Students applying for summer internships are being asked whether their parents went to university, a report has found, amid fears that middle-class applicants will be “penalised” by leading graduate employers.
Almost half (45 per cent) of the country’s largest graduate recruiters, including top banking, accountancy, law, retail and engineering firms, now ask university students about their socio-economic status.
This is a three-fold increase from 2012, when just 13 per cent of graduate recruiters asked such questions, according to a report published today by the Institute of Student Employers (ISE).
The most popular metric used by employers to track socio-economic status was whether the student was the first in their family to go to university, closely followed by whether they went to a state school.
Applicants were also asked whether they had qualified for free school meals, and what their parents’ jobs are. It comes amid increasing pressure on the UK’s biggest employers to boost diversity in their workforce.
Critics have warned that well-educated students applying for internships and jobs could end up being “penalised” because of their background.
Chris McGovern, a former Government adviser and chair of the Campaign for Real Education, said: “We cannot appoint second rate candidates on the basis that they have come from a deprived background.
“What we actually need to do is raise standards rather than foisting politically correct ideas on to employers.”
He said that while some employers might pay „lip service“ the notion of increasing diversity by asking applicants to fill out forms about their backgrounds and then “throwing it in the bin”, others may use it to “penalise” and “discriminate” against middle class students.
Stephen Isherwood, the CEO of the ISE, said that increasing the diversity of the employees is one of the biggest concerns among his members when they are recruiting.
“You do have employers now using contextualised data. They don’t do positive dissociation, but what they do is use that data to make a level playing field,” he said.
“It is not about rejecting an Eton-educated candidate to let someone else through. It is about letting both through [and recognising that] someone from a lower socio-economic background may not have had the same advantages.”
He said that the reason employers are focused on diversity is so that they can find the best talent, and overcome a “pale, male and stale” image by “getting it right at graduate entry level”.
Mr Isherwood said that the desire by major firms to increase the diversity of their workforce is “partly politically driven”, adding that widening participation in higher education has also been a “driving force”.
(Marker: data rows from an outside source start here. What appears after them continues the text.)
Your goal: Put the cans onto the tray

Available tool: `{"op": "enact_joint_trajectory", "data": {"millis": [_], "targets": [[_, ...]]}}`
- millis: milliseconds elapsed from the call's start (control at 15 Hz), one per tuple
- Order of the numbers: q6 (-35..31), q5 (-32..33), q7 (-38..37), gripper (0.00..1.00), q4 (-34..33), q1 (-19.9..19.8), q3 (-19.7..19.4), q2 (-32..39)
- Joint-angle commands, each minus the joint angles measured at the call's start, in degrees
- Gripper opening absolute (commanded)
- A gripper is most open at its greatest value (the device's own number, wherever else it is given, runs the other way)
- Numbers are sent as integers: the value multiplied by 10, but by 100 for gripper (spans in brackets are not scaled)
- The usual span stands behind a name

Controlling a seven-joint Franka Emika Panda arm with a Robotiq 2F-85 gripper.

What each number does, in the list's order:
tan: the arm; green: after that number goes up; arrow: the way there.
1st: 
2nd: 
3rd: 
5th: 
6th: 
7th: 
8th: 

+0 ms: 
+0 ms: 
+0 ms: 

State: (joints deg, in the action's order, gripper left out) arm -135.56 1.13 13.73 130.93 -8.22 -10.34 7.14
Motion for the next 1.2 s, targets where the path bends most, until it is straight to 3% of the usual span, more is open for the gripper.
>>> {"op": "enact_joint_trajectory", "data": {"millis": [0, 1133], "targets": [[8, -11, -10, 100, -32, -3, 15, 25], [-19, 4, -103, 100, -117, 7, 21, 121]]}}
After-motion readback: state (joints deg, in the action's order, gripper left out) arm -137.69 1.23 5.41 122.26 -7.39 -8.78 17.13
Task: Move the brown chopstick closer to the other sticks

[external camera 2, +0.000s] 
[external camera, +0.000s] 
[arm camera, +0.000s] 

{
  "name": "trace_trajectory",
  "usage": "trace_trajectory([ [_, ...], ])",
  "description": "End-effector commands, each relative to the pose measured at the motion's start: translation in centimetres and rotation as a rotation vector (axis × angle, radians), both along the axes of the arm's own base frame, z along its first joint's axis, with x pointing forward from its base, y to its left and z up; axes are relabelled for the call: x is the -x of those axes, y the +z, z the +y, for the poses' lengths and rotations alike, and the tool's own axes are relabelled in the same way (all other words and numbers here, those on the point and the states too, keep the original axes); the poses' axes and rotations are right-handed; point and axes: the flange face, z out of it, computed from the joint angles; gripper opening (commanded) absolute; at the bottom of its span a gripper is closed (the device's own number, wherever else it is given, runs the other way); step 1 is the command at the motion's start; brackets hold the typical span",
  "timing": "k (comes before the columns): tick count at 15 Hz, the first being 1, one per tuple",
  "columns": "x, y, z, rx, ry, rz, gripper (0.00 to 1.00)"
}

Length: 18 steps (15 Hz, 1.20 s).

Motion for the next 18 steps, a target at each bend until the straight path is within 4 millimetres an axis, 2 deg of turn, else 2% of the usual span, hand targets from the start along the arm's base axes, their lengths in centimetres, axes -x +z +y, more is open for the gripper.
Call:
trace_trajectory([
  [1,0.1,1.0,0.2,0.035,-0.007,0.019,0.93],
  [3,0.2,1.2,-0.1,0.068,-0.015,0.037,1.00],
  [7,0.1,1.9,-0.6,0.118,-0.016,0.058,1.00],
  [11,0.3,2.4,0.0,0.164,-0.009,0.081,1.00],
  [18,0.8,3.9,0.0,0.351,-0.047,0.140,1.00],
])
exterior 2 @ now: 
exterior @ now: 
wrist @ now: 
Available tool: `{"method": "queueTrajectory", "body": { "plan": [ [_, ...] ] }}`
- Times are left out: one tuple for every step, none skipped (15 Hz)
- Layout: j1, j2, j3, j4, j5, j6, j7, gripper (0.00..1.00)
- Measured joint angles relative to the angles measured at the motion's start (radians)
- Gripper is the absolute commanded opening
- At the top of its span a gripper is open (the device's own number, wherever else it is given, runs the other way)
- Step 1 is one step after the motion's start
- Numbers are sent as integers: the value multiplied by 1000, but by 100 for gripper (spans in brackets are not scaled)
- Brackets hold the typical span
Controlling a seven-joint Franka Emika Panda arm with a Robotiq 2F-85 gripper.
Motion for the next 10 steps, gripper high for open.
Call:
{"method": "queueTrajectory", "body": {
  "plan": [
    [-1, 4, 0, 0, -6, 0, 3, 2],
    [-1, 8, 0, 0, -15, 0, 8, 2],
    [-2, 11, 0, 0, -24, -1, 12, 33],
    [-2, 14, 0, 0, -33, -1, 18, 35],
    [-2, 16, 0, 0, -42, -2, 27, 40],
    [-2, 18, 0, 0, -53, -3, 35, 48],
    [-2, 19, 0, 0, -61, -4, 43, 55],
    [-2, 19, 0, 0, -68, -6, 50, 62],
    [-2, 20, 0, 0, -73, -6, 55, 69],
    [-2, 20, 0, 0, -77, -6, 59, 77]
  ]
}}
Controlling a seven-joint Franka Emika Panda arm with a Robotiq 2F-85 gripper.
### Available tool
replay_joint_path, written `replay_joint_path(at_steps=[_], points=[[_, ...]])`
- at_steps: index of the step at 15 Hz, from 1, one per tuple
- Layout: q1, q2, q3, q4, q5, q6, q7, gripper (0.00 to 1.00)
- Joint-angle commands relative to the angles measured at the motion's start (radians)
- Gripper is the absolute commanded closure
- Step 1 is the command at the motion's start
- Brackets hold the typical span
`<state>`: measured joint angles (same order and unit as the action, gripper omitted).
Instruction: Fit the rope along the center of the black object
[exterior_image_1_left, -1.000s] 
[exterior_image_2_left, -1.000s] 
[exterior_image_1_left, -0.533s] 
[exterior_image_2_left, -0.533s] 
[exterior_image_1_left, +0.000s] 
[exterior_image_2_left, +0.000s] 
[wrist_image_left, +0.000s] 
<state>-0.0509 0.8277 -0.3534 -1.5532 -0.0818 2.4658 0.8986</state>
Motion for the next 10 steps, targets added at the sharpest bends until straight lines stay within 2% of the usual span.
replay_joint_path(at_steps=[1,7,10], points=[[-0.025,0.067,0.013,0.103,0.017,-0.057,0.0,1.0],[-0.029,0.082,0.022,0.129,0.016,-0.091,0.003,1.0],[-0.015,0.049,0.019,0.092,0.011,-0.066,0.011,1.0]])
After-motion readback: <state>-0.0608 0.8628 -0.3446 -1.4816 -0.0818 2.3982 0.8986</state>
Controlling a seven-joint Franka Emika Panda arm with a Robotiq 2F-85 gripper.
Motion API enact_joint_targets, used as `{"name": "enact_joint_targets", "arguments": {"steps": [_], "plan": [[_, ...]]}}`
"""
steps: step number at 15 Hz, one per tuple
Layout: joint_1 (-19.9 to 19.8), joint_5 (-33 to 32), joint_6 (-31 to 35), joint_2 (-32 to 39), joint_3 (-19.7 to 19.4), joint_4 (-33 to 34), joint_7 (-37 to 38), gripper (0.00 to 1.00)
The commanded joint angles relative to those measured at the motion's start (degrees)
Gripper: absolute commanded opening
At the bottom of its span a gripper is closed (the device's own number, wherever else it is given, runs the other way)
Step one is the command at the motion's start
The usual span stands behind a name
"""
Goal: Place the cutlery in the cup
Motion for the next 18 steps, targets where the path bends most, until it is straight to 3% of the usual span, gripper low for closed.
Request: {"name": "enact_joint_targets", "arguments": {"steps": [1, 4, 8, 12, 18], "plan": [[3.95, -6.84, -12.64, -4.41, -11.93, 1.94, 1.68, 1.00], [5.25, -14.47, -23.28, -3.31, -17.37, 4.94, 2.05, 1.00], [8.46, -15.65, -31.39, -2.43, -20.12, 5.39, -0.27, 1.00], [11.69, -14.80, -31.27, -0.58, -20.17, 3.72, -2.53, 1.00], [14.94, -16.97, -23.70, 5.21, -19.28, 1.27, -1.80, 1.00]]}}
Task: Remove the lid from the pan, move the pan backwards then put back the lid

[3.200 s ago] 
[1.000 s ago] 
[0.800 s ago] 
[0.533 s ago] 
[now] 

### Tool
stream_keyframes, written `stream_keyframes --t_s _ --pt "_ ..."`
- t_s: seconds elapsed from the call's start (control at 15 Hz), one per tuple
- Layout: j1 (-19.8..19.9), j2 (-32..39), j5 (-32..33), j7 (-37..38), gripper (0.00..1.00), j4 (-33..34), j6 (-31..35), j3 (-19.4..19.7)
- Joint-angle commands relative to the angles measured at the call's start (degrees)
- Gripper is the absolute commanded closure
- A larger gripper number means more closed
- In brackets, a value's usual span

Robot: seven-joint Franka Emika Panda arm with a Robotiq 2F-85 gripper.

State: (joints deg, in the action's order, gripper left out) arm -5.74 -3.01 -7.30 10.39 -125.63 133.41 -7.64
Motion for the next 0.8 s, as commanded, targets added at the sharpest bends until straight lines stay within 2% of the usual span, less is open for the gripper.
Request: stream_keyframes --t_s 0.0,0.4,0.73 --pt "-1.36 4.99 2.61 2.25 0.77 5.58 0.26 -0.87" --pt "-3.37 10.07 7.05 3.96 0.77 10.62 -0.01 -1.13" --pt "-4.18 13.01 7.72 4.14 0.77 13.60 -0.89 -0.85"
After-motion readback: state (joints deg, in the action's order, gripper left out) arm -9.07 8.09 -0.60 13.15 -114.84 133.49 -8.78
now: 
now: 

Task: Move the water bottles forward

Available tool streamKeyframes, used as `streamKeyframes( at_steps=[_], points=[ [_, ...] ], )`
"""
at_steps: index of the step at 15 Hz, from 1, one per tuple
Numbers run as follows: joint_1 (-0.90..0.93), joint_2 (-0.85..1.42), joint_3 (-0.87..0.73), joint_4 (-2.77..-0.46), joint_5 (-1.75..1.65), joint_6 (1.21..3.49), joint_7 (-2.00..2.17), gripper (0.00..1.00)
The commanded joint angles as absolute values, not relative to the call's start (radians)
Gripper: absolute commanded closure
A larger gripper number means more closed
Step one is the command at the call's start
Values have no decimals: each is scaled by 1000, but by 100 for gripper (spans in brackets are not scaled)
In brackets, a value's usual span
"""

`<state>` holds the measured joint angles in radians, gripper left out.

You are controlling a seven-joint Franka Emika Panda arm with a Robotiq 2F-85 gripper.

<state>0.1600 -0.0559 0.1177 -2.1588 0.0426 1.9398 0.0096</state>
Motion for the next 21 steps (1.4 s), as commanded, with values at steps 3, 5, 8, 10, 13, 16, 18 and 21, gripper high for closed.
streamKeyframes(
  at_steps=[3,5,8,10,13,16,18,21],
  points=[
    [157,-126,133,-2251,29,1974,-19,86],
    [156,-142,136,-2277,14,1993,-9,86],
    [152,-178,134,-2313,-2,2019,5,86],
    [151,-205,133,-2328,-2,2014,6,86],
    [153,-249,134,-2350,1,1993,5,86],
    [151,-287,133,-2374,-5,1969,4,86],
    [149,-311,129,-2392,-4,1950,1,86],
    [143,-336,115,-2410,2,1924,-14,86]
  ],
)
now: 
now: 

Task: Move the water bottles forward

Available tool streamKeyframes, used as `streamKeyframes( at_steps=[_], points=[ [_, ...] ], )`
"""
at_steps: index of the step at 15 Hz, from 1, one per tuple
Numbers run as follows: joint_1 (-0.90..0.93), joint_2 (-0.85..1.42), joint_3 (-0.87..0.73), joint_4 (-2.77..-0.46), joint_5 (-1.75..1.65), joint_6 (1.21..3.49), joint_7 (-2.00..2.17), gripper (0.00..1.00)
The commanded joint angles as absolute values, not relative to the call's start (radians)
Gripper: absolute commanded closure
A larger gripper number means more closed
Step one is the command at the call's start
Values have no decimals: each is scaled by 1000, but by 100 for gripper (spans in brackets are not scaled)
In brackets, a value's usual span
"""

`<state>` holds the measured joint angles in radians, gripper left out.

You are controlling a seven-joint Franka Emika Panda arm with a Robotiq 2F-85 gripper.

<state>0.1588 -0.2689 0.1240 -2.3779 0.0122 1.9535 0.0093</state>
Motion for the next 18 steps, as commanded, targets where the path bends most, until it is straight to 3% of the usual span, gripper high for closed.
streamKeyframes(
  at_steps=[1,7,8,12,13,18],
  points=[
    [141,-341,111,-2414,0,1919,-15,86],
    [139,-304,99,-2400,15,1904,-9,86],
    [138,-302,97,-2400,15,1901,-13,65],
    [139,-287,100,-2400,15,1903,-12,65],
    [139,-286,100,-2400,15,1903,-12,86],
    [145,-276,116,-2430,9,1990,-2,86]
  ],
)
“If you look at the political discourse of course it has absolutely had an impact,” he said. “In the 1970s there was no conversation at all about diversity. But there have been changes in society and policy.“
Employers now have a more sophisticated understanding about barriers people face to success.” Formerly known as the Association of Graduate Recruiters, the ISE represents more than 500 of the country’s leading graduate employers.
Tens of thousands of civil servants will be asked the questions in the Civil Service’s annual “people survey” in October this year.
The Government insisted there were no plans to make the socio-economic checks a legal duty on firms, but similar initiatives on gender pay have become law at a later date.